=== What you have to do ===
Quote each line exactly, from the line that contains "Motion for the" down to the last line of the listing, and no other lines.

=== Source data ===
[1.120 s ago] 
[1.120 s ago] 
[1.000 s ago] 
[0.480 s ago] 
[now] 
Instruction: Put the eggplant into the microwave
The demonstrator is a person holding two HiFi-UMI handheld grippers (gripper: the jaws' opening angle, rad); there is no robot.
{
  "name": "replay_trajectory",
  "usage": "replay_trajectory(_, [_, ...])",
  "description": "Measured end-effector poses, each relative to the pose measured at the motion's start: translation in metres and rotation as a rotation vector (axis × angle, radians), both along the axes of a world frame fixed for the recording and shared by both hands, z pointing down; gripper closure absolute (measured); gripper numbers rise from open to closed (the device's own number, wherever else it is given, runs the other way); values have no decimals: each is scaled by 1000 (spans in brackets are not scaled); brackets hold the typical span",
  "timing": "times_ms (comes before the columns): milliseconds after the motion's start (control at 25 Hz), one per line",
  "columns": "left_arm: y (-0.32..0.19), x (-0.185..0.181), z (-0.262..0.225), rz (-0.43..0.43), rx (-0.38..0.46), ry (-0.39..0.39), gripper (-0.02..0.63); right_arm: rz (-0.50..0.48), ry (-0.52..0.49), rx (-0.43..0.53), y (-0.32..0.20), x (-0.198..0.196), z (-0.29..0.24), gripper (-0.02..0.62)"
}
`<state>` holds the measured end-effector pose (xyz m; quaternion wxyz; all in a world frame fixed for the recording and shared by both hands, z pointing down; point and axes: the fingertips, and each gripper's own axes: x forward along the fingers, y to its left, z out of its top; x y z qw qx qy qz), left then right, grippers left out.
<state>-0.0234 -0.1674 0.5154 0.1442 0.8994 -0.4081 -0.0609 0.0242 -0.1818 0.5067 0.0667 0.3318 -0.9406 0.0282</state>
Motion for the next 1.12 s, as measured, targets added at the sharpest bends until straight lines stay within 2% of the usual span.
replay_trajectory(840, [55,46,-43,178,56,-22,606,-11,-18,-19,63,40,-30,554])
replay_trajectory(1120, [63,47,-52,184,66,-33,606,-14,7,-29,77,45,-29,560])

=== Answer area ===
Motion for the next 1.12 s, as measured, targets added at the sharpest bends until straight lines stay within 2% of the usual span.
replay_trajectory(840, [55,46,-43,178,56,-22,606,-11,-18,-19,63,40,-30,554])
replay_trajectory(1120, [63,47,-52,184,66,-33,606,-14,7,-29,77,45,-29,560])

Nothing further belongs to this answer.